[PROBLEM REQUIREMENTS] Copy out each entry precisely; no image belongs in the result.

[Collected data]
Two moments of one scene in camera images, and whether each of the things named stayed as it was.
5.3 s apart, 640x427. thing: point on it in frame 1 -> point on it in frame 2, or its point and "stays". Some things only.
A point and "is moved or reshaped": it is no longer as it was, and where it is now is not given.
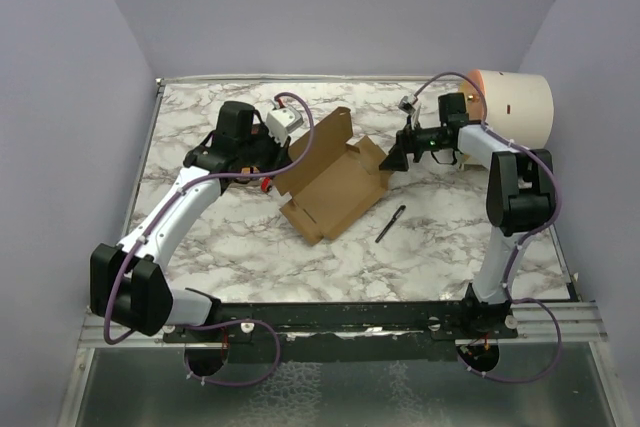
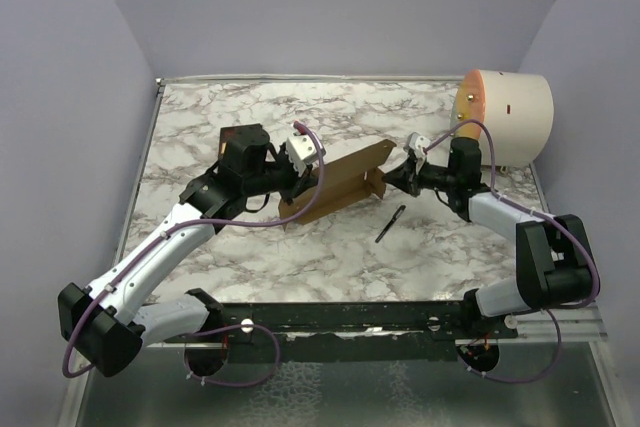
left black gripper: (279, 159) -> (299, 183)
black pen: (396, 216) stays
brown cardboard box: (336, 181) is moved or reshaped
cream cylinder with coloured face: (520, 106) stays
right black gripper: (406, 142) -> (405, 177)
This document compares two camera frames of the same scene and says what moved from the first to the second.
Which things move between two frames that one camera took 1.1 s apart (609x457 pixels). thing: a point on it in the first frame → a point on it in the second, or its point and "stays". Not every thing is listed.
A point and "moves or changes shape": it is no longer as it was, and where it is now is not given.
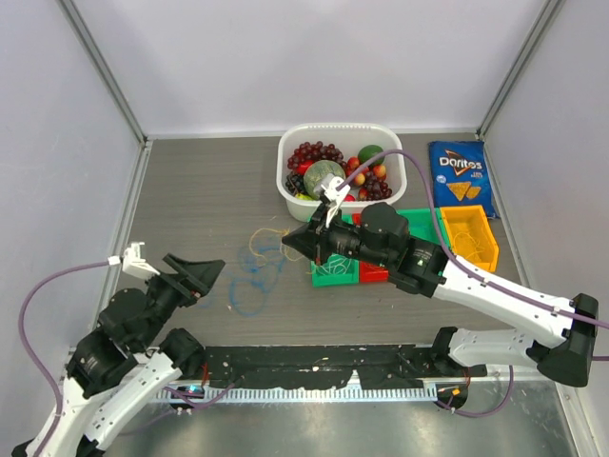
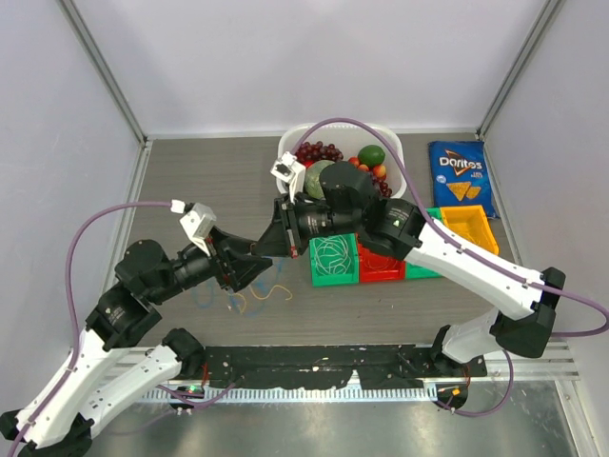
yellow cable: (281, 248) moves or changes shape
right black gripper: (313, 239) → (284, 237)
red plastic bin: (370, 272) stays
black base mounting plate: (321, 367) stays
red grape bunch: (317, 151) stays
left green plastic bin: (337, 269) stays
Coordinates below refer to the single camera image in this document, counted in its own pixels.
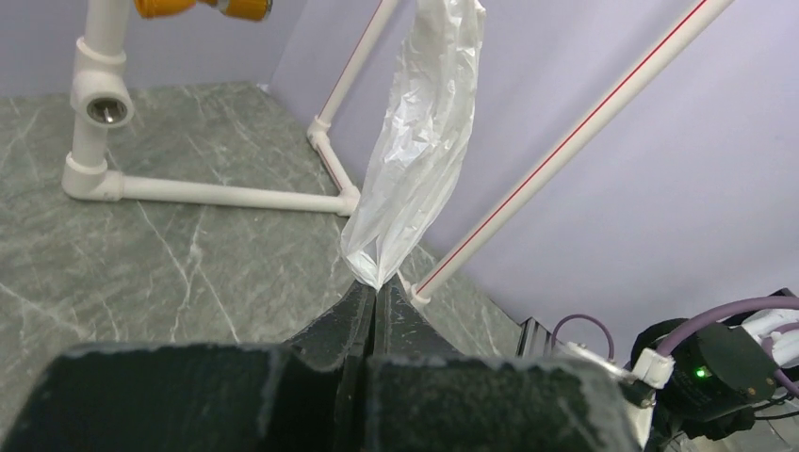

[EXPECTED OUTPUT]
Two moments of one scene in camera images, and whether each of the things named stayed as it was.
5.3 s apart, 640x427. thing: point on it in frame 1 -> point on it in frame 2, or its point and "stays". Some things only.
A point and "is moved or reshaped": it is no longer as it was, and where it is now is not given.
left black gripper: (279, 159) -> (299, 183)
black pen: (396, 216) stays
brown cardboard box: (336, 181) is moved or reshaped
cream cylinder with coloured face: (520, 106) stays
right black gripper: (406, 142) -> (405, 177)
This document compares two camera frames of the same scene and says what moved from the first to the second.
Which things move between two frames that one camera took 1.1 s apart (609x457 pixels). thing: a point on it in the first frame → a point on it in the second, or its point and "stays". Not every thing is listed.
A point and "moves or changes shape": it is no longer as it was, and where it is now is not given.
yellow cable: (281, 248) moves or changes shape
right black gripper: (313, 239) → (284, 237)
red plastic bin: (370, 272) stays
black base mounting plate: (321, 367) stays
red grape bunch: (317, 151) stays
left green plastic bin: (337, 269) stays
Coordinates below refer to the single camera image in this document, counted in its own pixels.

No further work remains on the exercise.